*WHAT NEEDS TO BE DONE:* Go through the records and filter out every line lacking the word "charging"; copy the lines that remain.

*DATASET EXTRACT:*
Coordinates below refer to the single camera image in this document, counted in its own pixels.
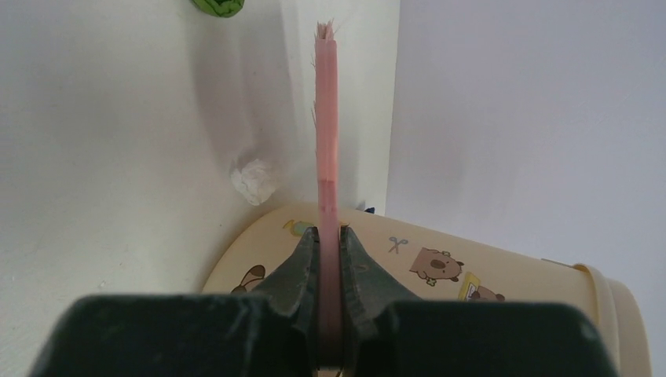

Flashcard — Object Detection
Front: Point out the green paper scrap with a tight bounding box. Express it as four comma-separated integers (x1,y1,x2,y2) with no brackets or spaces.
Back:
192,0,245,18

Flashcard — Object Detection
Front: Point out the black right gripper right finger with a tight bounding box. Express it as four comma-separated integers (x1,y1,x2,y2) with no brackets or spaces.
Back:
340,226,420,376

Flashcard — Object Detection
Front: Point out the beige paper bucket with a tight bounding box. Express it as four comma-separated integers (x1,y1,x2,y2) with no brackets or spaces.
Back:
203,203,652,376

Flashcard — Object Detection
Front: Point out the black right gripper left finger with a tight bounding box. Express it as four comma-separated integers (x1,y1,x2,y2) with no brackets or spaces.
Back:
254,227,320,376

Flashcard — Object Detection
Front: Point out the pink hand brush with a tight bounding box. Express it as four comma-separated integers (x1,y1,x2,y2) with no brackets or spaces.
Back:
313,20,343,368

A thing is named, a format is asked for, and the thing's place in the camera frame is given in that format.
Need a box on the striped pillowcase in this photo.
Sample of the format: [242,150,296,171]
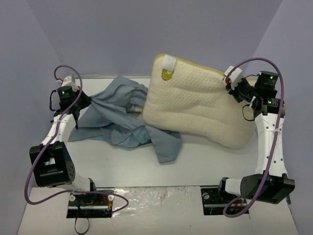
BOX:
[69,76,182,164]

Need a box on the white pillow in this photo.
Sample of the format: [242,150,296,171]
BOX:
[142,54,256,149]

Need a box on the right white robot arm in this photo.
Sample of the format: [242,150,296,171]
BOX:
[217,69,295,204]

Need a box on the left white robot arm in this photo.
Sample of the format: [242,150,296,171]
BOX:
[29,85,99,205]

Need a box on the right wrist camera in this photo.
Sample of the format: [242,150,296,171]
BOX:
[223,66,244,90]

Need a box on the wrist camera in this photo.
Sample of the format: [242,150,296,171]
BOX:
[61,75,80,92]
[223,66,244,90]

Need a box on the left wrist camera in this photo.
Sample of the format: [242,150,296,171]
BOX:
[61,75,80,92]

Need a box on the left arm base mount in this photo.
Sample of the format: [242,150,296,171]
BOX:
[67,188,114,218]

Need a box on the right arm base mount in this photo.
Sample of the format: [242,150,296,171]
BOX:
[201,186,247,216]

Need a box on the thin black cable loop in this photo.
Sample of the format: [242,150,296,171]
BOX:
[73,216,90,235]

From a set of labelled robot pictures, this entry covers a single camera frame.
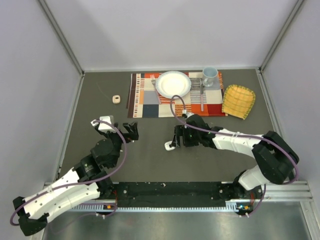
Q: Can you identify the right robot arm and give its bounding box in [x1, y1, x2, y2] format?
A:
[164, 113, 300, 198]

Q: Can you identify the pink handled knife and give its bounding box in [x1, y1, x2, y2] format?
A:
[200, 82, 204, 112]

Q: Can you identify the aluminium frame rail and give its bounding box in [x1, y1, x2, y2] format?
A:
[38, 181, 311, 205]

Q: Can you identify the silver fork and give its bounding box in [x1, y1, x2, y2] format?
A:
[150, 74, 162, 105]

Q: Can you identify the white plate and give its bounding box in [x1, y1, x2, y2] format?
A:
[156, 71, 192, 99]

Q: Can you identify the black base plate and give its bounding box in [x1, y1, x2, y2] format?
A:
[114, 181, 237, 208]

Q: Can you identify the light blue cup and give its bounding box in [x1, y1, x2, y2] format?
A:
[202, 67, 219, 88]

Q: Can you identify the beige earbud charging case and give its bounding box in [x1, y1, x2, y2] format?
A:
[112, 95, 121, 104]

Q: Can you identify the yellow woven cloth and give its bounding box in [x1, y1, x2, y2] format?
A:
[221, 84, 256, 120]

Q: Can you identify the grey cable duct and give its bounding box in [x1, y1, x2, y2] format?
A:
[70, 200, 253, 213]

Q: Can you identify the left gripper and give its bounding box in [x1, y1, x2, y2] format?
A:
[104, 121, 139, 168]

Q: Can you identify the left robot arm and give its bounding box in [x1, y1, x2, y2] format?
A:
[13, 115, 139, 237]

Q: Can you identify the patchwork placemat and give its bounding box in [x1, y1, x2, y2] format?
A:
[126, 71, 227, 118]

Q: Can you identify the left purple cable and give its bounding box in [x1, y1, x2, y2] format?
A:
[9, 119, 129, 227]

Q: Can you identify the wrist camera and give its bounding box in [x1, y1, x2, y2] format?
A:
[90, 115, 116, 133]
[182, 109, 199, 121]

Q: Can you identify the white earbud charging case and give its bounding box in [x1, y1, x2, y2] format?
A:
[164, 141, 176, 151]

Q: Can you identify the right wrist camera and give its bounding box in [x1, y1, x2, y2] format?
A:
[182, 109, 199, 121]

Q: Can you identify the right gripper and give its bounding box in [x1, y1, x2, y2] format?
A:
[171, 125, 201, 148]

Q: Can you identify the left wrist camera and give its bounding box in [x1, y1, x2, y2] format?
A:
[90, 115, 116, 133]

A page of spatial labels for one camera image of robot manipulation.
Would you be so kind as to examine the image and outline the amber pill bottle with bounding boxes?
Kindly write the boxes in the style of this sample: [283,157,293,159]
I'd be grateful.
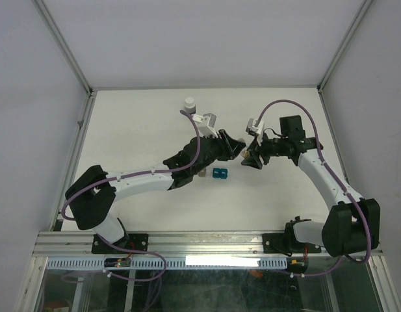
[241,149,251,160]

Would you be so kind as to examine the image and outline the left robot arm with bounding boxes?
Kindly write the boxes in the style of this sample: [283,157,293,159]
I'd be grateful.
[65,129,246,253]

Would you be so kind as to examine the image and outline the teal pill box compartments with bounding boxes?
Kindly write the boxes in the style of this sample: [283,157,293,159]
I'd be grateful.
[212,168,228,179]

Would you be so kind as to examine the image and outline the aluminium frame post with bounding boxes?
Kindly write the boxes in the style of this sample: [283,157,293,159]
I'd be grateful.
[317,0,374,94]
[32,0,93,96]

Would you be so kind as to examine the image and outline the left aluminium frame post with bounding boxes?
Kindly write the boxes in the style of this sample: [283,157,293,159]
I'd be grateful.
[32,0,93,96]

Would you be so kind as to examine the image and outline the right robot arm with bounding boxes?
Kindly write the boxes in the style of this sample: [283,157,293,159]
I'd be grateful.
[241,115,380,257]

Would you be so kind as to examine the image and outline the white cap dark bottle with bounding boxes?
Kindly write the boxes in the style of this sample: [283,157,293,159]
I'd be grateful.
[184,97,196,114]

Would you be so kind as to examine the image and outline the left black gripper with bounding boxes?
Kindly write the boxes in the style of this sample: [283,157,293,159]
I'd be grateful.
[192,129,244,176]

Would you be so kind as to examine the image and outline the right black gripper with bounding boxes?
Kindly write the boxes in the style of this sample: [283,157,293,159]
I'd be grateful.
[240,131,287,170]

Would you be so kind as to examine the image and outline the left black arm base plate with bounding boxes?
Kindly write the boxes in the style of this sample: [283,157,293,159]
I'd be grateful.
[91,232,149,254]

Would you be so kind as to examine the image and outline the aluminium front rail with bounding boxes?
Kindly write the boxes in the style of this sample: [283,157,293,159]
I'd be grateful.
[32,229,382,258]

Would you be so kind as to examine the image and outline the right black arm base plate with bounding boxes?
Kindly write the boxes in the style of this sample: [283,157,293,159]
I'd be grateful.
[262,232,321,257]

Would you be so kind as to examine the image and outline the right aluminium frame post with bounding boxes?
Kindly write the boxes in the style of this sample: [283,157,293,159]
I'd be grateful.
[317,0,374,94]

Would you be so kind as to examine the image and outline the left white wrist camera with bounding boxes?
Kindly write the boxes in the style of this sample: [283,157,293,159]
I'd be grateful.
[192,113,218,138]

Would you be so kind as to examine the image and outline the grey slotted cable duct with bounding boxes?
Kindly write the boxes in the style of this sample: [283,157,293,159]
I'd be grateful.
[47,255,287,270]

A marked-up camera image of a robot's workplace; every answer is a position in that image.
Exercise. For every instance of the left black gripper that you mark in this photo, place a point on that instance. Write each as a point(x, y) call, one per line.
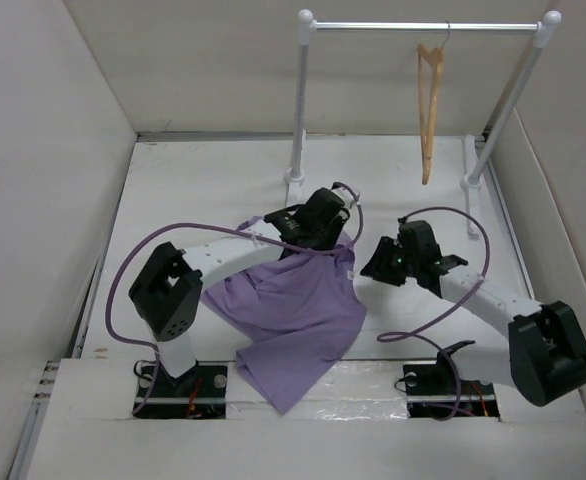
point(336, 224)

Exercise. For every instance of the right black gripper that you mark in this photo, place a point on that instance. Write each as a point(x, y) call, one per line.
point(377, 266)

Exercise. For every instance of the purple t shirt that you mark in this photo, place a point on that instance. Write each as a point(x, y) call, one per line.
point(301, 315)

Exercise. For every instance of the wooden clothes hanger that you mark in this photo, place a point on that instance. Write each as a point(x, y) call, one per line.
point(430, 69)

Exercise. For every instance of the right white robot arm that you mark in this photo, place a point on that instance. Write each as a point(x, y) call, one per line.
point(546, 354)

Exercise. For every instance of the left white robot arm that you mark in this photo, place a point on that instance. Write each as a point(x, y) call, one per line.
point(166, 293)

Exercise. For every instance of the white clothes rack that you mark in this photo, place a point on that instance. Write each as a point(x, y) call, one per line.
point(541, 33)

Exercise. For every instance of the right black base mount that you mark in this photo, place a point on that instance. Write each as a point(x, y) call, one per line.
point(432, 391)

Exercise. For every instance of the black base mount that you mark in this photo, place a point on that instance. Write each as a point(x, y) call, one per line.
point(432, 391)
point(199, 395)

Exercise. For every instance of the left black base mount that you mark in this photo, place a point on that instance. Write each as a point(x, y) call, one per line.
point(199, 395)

*EXERCISE RESPONSE:*
Q: Can you identify the beige earbud charging case and give its bounding box in [x1, y1, x2, y2] format?
Q: Can you identify the white earbud charging case and give its bounding box in [x1, y1, x2, y2] format?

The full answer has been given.